Llevo muchos años ejerciendo mi misión apostólica en la Misión católica de Lowanatom, situada en la isla de Tanna, en el archipiélago de Vanuatu, país del océano Pacífico, en la región conocida como Melanesia, a 17.600 km de España, en el hemisferio sur, en las antípodas. Esta distancia física de Europa y la particularidad de tratarse de islas en medio de los mares del sur puede explicar la gran diferencia de mentalidad y de costumbres de sus habitantes con respecto a Occidente. La Navidad aquí es, pues, muy distinta de la que se puede vivir en España.
Para empezar, Adviento coincide con el final de curso y el inicio de las vacaciones de verano. Es el momento en que los días son más largos y hay más luz, en que el calor empieza a apretar. Si, al ser un país tropical, todo el año la vida ya se hace fuera, en el exterior, muy cerca de la naturaleza, en estos días esto se multiplica.
La noche de Navidad, la comunidad cristiana se reúne en la iglesia de la misión para celebrar la Misa del Gallo, que aquí no se llama así, claro. Normalmente, el encargado de animar esta celebración es un sector de los poblados de alrededor; cada año le toca a uno. Esta Eucaristía se suele celebrar hacia las ocho de la tarde, cuando ya es de noche, y acude toda la población. La iglesia se adorna con plantas y flores tropicales, parece un verdadero jardín del Edén.
Como no tenemos figuras del Nacimiento, nos las arreglamos para fabricar, al menos, la Sagrada Familia con elementos naturales: maderas, tejidos, yerbas… Representamos a los pastores con lamparillas que llevan el nombre de las personas de la comunidad y, como estamos al lado del mar, muchas conchas marinas decoran el pesebre y le dan vida.
Después de la Misa del Gallo, la comunidad se reúne para celebrar el réveillon, una costumbre más bien francesa que los misioneros, padres maristas, primeros evangelizadores de estas islas, trajeron de Francia, y que consiste en tomar juntos algo que subraye la fiesta: zumos de frutas, algún bizcocho casero… Cada familia aporta lo que tiene.
El día de Navidad, esta vez a las ocho y media de la mañana, todos nos volvemos a reunir en la iglesia para celebrar la Misa. De nuevo, otro sector de la comunidad se encarga de animarla. Cada colectivo se esfuerza en ser creativo y en entonar los cantos con mucho entusiasmo. Estas Misas son, por lo tanto, muy animadas y muy festivas. Eso sí: se canta a capela, a voces, sin instrumentos de acompañamiento, pues aquí no se conocen mucho.

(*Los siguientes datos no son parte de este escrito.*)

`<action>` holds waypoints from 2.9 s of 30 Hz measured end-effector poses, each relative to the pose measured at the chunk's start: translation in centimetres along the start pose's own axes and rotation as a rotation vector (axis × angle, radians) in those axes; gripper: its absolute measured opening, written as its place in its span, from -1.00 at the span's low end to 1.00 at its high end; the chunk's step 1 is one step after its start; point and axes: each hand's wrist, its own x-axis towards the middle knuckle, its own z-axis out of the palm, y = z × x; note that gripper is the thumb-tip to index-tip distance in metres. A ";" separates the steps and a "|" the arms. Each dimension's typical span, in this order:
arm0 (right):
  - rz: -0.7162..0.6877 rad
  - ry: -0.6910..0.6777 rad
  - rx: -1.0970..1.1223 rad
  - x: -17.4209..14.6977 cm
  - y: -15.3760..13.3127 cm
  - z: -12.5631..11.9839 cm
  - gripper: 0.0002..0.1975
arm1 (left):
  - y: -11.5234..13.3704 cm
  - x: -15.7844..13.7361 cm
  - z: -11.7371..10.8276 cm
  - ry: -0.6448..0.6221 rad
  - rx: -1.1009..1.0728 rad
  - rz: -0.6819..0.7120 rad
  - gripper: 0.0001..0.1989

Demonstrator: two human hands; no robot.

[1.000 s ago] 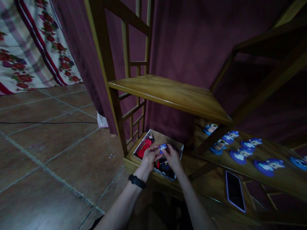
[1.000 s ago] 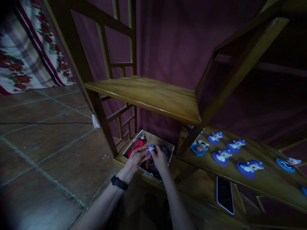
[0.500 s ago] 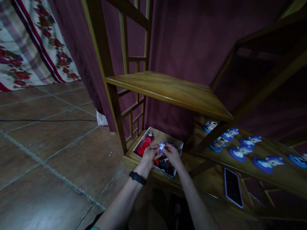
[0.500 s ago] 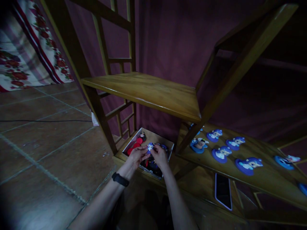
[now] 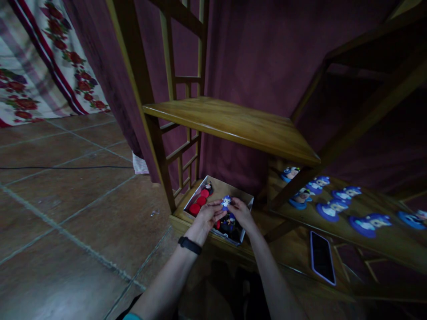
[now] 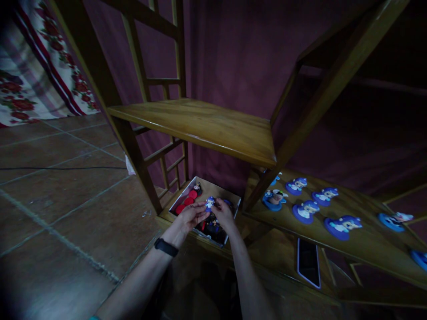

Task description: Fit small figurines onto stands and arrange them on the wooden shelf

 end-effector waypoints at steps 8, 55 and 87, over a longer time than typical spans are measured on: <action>-0.023 -0.055 -0.015 0.0 -0.2 0.2 -0.81 | -0.2 -0.2 0.3 0.061 0.064 0.046 -0.74; -0.036 0.106 -0.143 -0.1 -0.1 -0.1 -0.85 | -0.6 0.5 0.2 0.108 -0.058 0.059 -0.84; -0.111 0.024 -0.174 -0.6 -1.6 0.2 -0.72 | -0.5 0.5 0.1 0.013 -0.067 0.092 -0.73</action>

Al terminar la Eucaristía, empiezan a llegar muchas personas de los otros poblados de la montaña que bajan a la costa para celebrar juntos la fiesta de Navidad. Cada poblado viene vestido a la manera tradicional y presenta sus danzas locales. Muchas de estas personas son paganas o provienen de otras religiones no necesariamente cristianas. Navidad es aquí, por lo tanto, una fiesta de unidad entre los habitantes de la isla. La celebración dura todo el día y se termina compartiendo el kava, bebida local a base de raíces de una planta de la familia de las pimentáceas, que está reservado a los hombres y que se toma al caer la tarde, en el silencio y la paz.
Durante la semana siguiente, cada día, toda la comunidad del poblado se reúne en la casa de una familia diferente para cantar la Navidad y el comienzo de nuevo año. La familia que acoge agasaja a los que vienen con productos locales. Esto se prolonga en el tiempo hasta que se han recorrido todas las familias. Es de nuevo un tiempo en que se estrechan los lazos comunitarios.
En mi caso particular, cada año envío mi postal de Navidad con aires locales, tropicales. Se trata de una foto con todos los alumnos de los que he sido tutor durante el año, y que terminan los estudios secundarios, reunidos en torno a la Sagrada Familia y con un paisaje local de fondo.
No he hablado para nada de luces, ni de consumo, ni de loterías… Todo eso queda muy lejos para nosotros. Navidad en Oceanía es, fundamentalmente, la fiesta de la unidad.